Production d’acide gluconique, reconnu comme molécule prébiotique, par transformation enzymatique à partir d’hydrolysats d’amidon

Une méthode tout à fait originale a été mise au point dans le but de produire de l’acide gluconique à partir d’hydrolysats d’amidon (gluco-oligosaccharides en liaisons -(1-4)). En effet, dans de nombreuses industries traitant des produits d’origine végétale, l’amidon constitue un co-produit qu’il est intéressant de valoriser. Dans ce contexte, le présent travail présente une voie de valorisation originale des hydrolysats d’amidon.
Cette méthode comporte une première étape qui consiste en l’hydrolyse par voie enzymatique la plus poussée possible des maltooligosaccharides de la fraction amylose dans le but d'obtenir un maximum de glucose. Deux enzymes ont été testées : l’-glucosidase de Bacillus stearothermophilis et l’amyloglucosidase d’Aspergillus niger. Ces dernières ont été testées sur trois différents substrats : le glucose (pour vérifier l’absence d’une activité de transglucosylation dans les conditions de travail), le maltose et un mélange de maltooligosaccharides de DP 1 à 4. Aucune activité de transglucosylation n’est observée. L’-glucosidase hydrolyse le maltose jusqu’à une teneur résiduelle de 44% et les maltooligosaccharides sont clivés suivant des cinétiques proches, de sorte qu’après 5h30 de réaction, il ne reste que 5 à 10 % de ces maltooligosaccharides. L’amyloglucosidase elle hydrolyse très rapidement les DP supérieurs qui forment alors du maltose qui lui limitera fortement la vitesse de réaction.

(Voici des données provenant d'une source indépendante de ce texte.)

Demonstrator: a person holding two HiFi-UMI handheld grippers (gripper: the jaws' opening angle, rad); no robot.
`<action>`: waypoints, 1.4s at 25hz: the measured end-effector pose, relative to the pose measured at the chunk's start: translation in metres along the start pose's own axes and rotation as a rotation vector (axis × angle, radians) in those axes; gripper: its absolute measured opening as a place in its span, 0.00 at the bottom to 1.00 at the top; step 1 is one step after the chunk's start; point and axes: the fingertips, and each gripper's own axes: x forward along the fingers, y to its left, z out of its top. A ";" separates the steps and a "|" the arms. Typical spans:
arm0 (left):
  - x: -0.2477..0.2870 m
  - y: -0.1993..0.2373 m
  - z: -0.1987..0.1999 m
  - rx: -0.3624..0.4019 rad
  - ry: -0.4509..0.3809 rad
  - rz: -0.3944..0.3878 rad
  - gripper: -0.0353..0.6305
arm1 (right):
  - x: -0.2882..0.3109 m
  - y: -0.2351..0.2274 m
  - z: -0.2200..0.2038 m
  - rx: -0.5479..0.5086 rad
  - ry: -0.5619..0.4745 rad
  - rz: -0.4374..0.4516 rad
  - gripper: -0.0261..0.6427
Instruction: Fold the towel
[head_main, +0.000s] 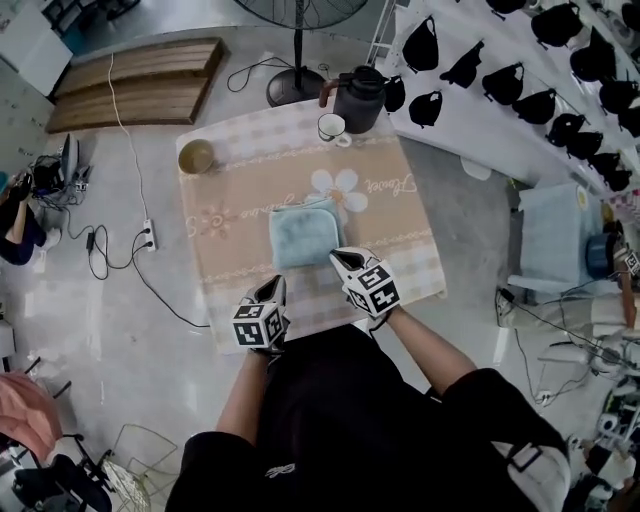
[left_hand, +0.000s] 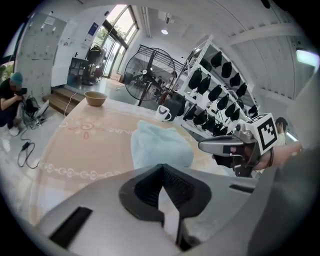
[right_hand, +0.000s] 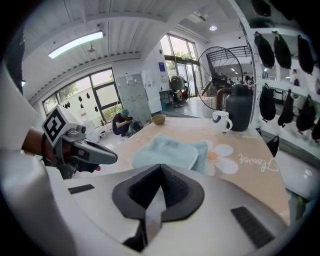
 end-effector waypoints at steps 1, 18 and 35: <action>-0.002 -0.003 -0.007 -0.010 0.009 0.002 0.06 | 0.000 0.008 -0.006 -0.003 0.010 0.002 0.04; -0.116 -0.024 0.157 0.090 -0.397 0.101 0.06 | -0.056 0.062 0.153 -0.164 -0.263 -0.033 0.04; -0.227 -0.088 0.278 0.335 -0.725 0.156 0.06 | -0.162 0.089 0.284 -0.308 -0.574 -0.138 0.04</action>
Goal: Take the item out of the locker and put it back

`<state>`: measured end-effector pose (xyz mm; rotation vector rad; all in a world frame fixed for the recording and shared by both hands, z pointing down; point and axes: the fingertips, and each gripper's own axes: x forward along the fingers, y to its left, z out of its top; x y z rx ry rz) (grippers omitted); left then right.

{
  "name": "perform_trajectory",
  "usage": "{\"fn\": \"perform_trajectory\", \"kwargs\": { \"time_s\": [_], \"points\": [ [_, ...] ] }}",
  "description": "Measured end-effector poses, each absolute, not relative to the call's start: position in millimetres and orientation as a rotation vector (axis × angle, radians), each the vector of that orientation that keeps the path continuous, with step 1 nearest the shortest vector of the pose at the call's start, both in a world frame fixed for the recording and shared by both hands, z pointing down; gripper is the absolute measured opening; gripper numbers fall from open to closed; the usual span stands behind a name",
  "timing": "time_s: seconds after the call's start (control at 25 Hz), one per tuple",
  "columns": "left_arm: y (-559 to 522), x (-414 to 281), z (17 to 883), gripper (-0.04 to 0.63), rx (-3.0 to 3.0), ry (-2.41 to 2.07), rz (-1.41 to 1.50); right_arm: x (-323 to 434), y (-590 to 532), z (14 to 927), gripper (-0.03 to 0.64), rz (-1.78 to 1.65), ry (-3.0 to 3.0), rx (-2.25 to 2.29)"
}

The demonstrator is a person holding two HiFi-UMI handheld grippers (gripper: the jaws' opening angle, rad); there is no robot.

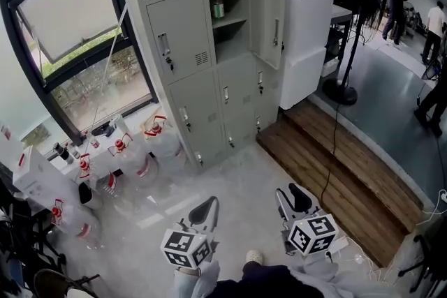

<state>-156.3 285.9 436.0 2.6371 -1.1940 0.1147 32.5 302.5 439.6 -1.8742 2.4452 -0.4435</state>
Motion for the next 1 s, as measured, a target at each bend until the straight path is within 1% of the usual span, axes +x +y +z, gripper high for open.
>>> {"fn": "perform_trajectory", "kwargs": {
  "time_s": [0.12, 0.28, 0.72, 1.0],
  "points": [
    [261.6, -144.3, 436.1, 0.009, 2.637, -1.208, 0.118, 45.9, 276.3, 437.7, 0.216, -0.438, 2.447, -1.857],
    [239.5, -130.4, 439.4, 0.009, 2.638, -1.229, 0.118, 63.8, 252.5, 443.1, 0.245, -0.447, 2.444, -1.847],
    [211.3, -106.5, 459.4, 0.009, 2.611, -1.197, 0.172, 83.8, 228.9, 470.8, 0.255, -0.549, 2.445, -1.831],
    [156.4, -91.9, 461.5, 0.009, 2.62, -1.167, 0.177, 89.8, 182.2, 471.3, 0.255, -0.554, 2.455, -1.824]
  ]
}}
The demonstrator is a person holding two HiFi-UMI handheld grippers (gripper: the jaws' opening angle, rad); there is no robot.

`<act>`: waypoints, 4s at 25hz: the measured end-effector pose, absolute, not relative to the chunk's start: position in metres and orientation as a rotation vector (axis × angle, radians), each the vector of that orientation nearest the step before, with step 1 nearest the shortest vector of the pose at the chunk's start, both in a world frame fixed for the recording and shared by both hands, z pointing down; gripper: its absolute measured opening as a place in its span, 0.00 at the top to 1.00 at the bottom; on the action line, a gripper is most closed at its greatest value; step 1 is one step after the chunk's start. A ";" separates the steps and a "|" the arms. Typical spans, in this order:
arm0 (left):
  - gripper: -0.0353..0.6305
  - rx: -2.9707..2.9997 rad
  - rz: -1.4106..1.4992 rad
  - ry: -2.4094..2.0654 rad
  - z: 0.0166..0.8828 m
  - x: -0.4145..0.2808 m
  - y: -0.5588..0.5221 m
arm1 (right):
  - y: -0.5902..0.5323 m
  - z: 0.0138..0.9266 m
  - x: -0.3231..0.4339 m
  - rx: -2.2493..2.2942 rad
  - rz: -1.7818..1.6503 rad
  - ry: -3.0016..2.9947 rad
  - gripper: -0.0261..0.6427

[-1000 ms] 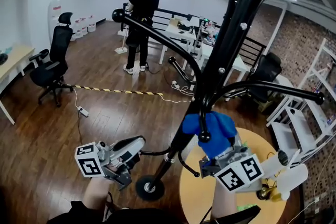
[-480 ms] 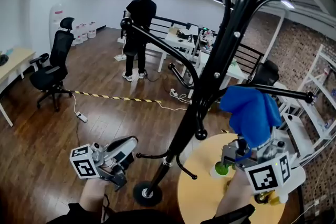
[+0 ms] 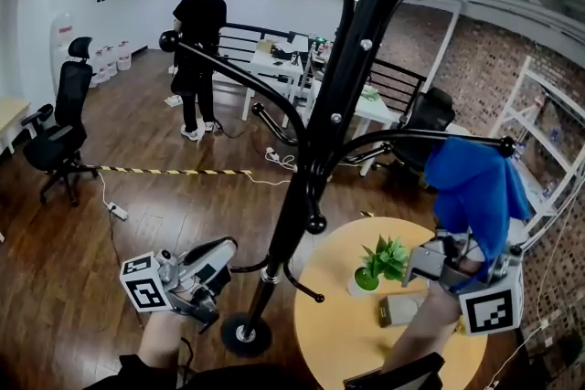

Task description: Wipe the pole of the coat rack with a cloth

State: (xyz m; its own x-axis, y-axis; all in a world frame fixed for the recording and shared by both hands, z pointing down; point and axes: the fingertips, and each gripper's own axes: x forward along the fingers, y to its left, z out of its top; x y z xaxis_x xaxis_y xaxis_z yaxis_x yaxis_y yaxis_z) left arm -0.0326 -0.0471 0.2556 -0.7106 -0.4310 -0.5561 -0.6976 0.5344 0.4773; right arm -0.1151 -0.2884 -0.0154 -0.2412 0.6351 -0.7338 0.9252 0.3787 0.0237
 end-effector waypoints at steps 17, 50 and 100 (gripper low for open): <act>0.94 -0.760 1.009 2.443 0.272 0.002 -0.011 | -0.145 0.091 -0.159 1.602 -0.327 2.230 0.93; 0.94 -0.984 1.075 2.438 0.274 -0.059 -0.057 | -0.180 0.419 -0.148 2.058 0.560 2.825 0.93; 0.94 -0.910 0.943 2.434 0.257 -0.038 -0.044 | -0.280 -0.008 -0.115 1.359 -0.568 1.896 0.93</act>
State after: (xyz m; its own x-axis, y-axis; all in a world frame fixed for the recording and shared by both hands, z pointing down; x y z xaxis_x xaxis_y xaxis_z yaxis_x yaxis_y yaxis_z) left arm -0.0380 -0.0443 0.2573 -0.7204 -0.4337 -0.5412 -0.6852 0.5661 0.4584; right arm -0.1148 -0.2797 -0.0081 -0.1811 0.6173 -0.7656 0.9365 0.3459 0.0573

La deuxième étape consiste en la conversion du glucose libéré en acide gluconique à l’aide d’une glucose oxydase. Les conditions optimales de réaction et l’influence de différents paramètres sur la vitesse et le rendement de la réaction ont été étudiés sur des solutions de glucose. Une régulation du pH s’est avérée indispensable pour rester dans les conditions optimales de l’enzyme et l’utilisation de milieux tamponnés à été préféré à celle d’un pHstat. L’influence de l’ajout d’une quantité d’enzyme plus importante sur la vitesse de réaction a été mise en évidence ainsi que l’importance de l’apport en O2 substrat de la réaction. En effet un débit d’air comprimé de 3L/min, permet un taux de conversion du glucose en acide gluconique de 70 % en seulement 5 h (conversion à 99,9 % en  10h) de réaction au lieu de 30 % après plus de 20 h de réaction en système non aéré. L’agitation s’est également avéré être un paramètre important, celle-ci permettant l’homogénéisation du milieu ainsi qu’une meilleure dispersion de l’O2. Une réaction a ensuite été réalisée dans les conditions optimales mais en l’absence de l’enzyme pour vérifier l’absence d’oxydation résiduelle due à l’apport important d’oxygène. Il en ressort que la réaction a besoin de l’abaissement de sa barrière énergétique par l’enzyme pour avoir lieu. Enfin, la spécificité de l’enzyme a été testée (absence de réactions croisées) sur des sucres de structure proche. Le maltose, cellobiose et les maltooligosaccharides ne sont pas oxydés ou sont oxydés à des vitesses telles que la réaction n’a pas lieu dans nos conditions. Seul le saccharose est oxydé et donne différents acides dont l’acide gluconique.
Enfin, l’acide gluconique peut être purifié de ses impuretés (glucose et maltooligosaccharides résiduels) par rétention sur résine échangeuse d’anions (forme AcO-). Dans un premier temps, la séparation est réalisée avec un passage unique sur résine (100mg de résine par ml de solution). Néanmoins, une large proportion de l’acide gluconique est perdu dans l’éluat et les deux lavages alors qu’à peine 0,2% de glucose sont retrouvés au niveau de la fraction d’élution de la résine au HCl. Lors d’une seconde purification, l'utilisation d'une plus grande quantité de résine (200 mg/ml) et le passage des éluats sur une seconde résine, pour pallier à la saturation de la première ont permis de réduire à 17 % (de la masse de départ) l’acide gluconique retrouvé dans l’éluat final et à nouveau d’obtenir une fraction AG très pauvre en glucose (0,022%).